■ ACTION ITEM
Reproduce verbatim the lines of the material below, starting at the line with "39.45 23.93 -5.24" and ending at the line with "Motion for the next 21", both inclusive; skip the rest.

■ DATASET ENTRIES
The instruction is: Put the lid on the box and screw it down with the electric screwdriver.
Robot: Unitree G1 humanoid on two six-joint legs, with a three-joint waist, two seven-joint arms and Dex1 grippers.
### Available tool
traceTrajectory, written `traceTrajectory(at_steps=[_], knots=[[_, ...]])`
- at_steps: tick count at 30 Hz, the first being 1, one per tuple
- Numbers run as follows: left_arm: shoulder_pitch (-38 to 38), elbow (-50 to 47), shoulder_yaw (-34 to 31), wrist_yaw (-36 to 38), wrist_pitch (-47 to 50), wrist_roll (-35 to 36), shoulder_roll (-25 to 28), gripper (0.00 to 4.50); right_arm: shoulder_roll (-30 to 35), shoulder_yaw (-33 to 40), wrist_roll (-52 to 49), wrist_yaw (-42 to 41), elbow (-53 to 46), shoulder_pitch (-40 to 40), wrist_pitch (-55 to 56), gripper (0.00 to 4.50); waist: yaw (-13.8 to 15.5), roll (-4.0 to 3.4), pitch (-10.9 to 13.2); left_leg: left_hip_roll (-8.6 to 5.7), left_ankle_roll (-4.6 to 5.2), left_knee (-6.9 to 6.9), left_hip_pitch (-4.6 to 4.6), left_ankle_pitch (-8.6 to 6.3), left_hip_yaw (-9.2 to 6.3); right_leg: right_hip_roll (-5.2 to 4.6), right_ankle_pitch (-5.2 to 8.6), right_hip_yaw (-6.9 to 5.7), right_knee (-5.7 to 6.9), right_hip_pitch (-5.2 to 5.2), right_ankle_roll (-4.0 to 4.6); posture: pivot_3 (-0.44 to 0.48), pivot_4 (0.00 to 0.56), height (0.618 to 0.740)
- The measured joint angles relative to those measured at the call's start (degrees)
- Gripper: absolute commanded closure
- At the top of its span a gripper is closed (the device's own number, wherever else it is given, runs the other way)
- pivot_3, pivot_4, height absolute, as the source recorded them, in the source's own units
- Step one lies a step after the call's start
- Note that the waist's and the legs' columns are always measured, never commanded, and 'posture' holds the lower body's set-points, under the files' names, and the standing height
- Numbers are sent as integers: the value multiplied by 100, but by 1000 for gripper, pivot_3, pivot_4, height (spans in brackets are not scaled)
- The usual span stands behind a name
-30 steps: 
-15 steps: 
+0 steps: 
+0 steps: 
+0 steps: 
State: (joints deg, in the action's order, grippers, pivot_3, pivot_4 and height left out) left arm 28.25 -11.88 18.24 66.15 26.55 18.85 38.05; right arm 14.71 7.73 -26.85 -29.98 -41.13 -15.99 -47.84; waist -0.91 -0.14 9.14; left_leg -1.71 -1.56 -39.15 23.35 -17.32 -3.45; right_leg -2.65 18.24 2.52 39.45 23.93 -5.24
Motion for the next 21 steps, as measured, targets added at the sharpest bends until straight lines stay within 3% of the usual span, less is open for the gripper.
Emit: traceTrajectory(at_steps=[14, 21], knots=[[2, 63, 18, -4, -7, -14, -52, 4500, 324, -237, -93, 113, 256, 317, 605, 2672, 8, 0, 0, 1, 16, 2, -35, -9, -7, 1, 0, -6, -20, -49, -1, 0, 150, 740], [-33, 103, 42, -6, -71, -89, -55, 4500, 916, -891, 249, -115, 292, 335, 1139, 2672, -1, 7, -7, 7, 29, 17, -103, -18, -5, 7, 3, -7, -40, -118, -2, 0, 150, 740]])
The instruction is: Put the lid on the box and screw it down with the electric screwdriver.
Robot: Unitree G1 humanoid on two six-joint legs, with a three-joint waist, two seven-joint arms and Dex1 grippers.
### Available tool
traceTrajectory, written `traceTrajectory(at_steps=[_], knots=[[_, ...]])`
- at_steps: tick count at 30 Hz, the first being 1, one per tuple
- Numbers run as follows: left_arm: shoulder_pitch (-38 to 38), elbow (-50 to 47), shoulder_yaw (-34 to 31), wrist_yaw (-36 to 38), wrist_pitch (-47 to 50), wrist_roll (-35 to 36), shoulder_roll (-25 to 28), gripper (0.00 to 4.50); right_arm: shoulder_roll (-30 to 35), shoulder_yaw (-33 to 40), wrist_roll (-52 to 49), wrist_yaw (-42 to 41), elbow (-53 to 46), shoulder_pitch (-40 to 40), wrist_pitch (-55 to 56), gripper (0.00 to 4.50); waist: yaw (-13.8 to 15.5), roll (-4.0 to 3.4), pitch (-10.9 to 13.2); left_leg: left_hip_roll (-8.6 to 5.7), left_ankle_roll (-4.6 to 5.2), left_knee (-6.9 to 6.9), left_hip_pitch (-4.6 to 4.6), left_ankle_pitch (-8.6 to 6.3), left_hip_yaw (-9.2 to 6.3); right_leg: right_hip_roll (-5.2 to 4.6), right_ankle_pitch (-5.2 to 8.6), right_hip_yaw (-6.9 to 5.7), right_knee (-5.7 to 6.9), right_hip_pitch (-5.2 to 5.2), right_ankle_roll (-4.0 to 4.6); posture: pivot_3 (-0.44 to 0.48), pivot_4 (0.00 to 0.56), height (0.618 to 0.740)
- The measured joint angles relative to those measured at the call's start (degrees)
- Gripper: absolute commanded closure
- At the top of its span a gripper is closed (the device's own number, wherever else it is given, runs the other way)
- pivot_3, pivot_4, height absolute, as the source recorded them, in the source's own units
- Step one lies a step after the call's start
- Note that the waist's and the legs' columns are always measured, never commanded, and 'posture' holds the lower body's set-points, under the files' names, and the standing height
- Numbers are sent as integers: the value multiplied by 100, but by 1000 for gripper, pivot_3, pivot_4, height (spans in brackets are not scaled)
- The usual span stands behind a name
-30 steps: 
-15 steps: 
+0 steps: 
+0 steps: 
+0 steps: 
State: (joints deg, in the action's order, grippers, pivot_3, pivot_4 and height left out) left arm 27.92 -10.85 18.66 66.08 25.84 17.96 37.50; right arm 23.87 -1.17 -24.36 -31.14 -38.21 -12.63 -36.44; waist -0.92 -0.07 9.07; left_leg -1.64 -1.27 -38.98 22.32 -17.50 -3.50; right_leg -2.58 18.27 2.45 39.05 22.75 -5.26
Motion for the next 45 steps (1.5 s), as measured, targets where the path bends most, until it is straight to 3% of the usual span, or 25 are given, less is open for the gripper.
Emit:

■ RESPONSE TO THIS TASK
State: (joints deg, in the action's order, grippers, pivot_3, pivot_4 and height left out) left arm 28.25 -11.88 18.24 66.15 26.55 18.85 38.05; right arm 14.71 7.73 -26.85 -29.98 -41.13 -15.99 -47.84; waist -0.91 -0.14 9.14; left_leg -1.71 -1.56 -39.15 23.35 -17.32 -3.45; right_leg -2.65 18.24 2.52 39.45 23.93 -5.24
Motion for the next 21 steps, as measured, targets added at the sharpest bends until straight lines stay within 3% of the usual span, less is open for the gripper.

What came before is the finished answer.